[Opening Data shown section]
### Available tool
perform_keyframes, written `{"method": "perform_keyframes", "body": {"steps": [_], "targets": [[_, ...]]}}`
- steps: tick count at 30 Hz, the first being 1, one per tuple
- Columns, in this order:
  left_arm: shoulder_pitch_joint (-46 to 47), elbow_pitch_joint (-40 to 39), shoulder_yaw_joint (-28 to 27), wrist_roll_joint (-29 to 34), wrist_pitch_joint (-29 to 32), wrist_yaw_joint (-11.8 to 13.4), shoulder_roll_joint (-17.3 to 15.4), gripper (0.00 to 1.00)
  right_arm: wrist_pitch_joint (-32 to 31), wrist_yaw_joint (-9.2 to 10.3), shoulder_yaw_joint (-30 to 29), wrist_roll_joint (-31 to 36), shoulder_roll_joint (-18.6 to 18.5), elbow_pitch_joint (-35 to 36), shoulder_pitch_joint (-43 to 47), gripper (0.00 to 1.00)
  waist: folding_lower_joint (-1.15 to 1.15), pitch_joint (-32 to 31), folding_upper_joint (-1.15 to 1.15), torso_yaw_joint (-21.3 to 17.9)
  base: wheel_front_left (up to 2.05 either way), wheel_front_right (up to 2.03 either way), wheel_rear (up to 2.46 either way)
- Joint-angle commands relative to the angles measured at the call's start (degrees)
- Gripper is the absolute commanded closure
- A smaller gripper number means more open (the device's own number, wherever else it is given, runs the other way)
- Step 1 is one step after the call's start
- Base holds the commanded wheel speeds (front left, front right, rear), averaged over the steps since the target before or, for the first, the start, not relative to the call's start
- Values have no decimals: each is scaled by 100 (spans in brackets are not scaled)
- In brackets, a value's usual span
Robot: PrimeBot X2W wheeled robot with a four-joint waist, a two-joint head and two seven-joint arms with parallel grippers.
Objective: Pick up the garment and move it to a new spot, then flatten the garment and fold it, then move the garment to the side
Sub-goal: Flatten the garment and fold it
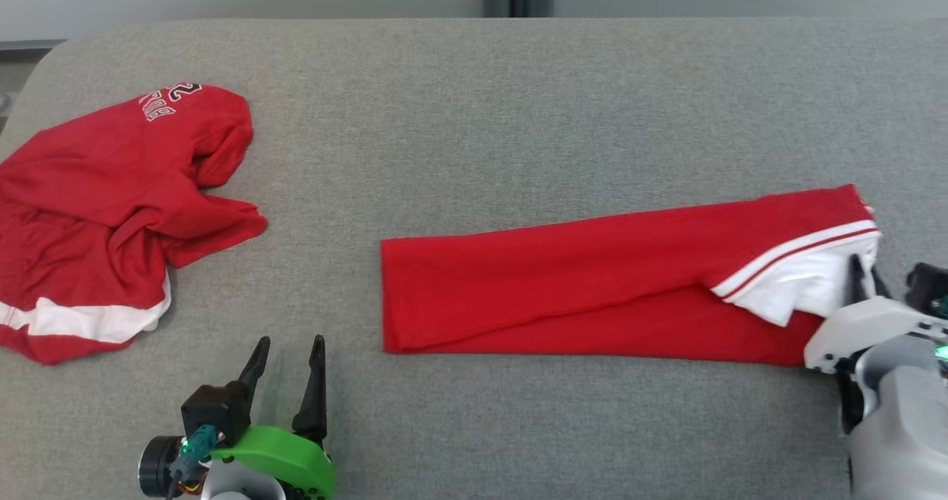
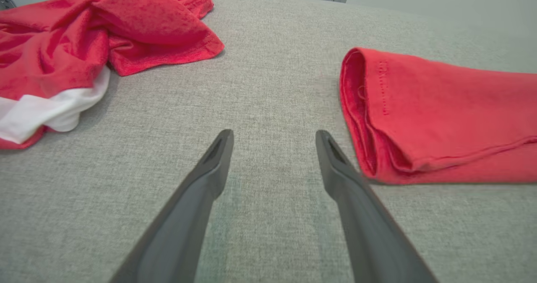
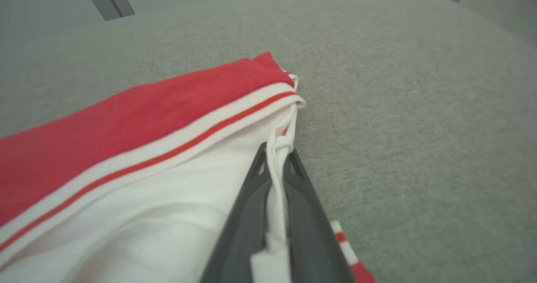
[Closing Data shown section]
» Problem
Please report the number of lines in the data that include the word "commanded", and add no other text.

» Answer to this problem
2